6.4 Inference with TRT-LLM (advised)

TensorRT-LLM now supports the DeepSeek-V3 design, offering precision alternatives such as BF16 and INT4/INT8 weight-only. Support for FP8 is currently in development and will be released soon. You can access the customized branch of TRTLLM specifically for DeepSeek-V3 assistance through the following link to experience the brand-new functions directly: https://github.com/NVIDIA/TensorRT-LLM/tree/deepseek/examples/deepseek_v3.

6.5 Inference with vLLM (recommended)

vLLM v0.6.6 supports DeepSeek-V3 reasoning for FP8 and BF16 modes on both NVIDIA and AMD GPUs. Aside from standard strategies, vLLM uses pipeline parallelism allowing you to run this design on several machines linked by networks. For in-depth guidance, please refer to the vLLM instructions. Please feel totally free to follow the improvement plan too.

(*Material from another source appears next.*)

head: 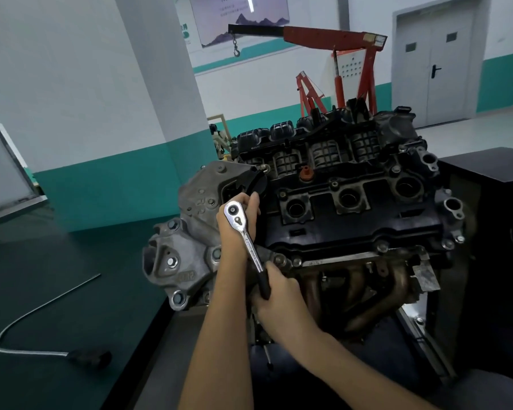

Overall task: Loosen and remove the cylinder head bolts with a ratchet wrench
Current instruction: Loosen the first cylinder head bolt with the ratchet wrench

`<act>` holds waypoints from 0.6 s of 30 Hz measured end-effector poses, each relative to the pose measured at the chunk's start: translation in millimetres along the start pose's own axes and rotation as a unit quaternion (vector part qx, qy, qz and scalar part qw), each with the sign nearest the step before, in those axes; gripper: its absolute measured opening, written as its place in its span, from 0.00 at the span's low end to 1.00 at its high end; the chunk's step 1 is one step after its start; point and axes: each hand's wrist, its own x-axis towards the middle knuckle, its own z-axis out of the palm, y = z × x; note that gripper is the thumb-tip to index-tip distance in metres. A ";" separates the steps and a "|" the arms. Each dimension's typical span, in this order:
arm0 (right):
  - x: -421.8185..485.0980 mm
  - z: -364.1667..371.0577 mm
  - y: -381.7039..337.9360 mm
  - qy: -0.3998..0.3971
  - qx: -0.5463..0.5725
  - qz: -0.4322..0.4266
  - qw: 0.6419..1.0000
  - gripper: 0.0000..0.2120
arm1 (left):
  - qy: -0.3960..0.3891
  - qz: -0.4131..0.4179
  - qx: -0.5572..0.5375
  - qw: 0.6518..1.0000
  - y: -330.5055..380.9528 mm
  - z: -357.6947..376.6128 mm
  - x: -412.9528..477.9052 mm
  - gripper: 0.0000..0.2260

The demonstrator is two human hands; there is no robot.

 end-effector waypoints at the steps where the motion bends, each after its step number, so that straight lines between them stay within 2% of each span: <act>1: 2.1 -2.0 0.9 -0.003 -0.009 -0.001 1.000 0.08 | -0.005 0.001 -0.004 1.000 0.1 -0.5 -0.2 0.17; 4: 14.7 -37.9 4.8 -0.062 -0.080 -0.039 0.994 0.10 | -0.033 -0.001 -0.022 0.999 -0.4 -2.2 -0.7 0.17; 6: 33.8 -78.1 2.0 -0.111 -0.164 -0.082 0.977 0.09 | -0.059 0.005 -0.033 0.998 -1.2 -4.2 -0.3 0.18; 7: 49.2 -99.5 -3.1 -0.125 -0.238 -0.101 0.958 0.09 | -0.069 0.006 -0.035 0.997 -0.7 -5.1 0.0 0.18; 9: 84.4 -138.2 -19.9 -0.127 -0.405 -0.147 0.893 0.09 | -0.077 -0.002 -0.042 0.996 1.8 -6.0 1.1 0.18; 10: 98.9 -150.8 -30.6 -0.121 -0.456 -0.173 0.865 0.08 | -0.075 -0.004 -0.047 0.996 3.2 -6.0 0.6 0.18; 12: 115.2 -156.9 -44.9 -0.110 -0.484 -0.213 0.841 0.06 | -0.054 -0.006 -0.063 0.997 5.3 -5.4 -0.8 0.19; 15: 95.3 -138.0 -37.0 -0.078 -0.461 -0.187 0.864 0.08 | -0.017 -0.013 -0.080 0.997 4.1 -3.7 -2.7 0.19; 18: 52.7 -105.4 -7.8 -0.058 -0.333 -0.093 0.937 0.08 | -0.008 0.000 -0.051 0.999 4.0 0.2 -1.9 0.19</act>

6.6 Recommended Inference Functionality with AMD GPUs

In cooperation with the AMD group, we have actually accomplished Day-One assistance for AMD GPUs using SGLang, with full compatibility for both FP8 and BF16 precision. For detailed guidance, please describe the SGLang guidelines.

6.7 Recommended Inference Functionality with Huawei Ascend NPUs

The MindIE structure from the Huawei Ascend neighborhood has successfully adjusted the BF16 variation of DeepSeek-V3. For step-by-step guidance on Ascend NPUs, please follow the guidelines here.

7. License

This code repository is accredited under the MIT License. Making use of DeepSeek-V3 Base/Chat models goes through the Model License. DeepSeek-V3 series (including Base and Chat) supports business use.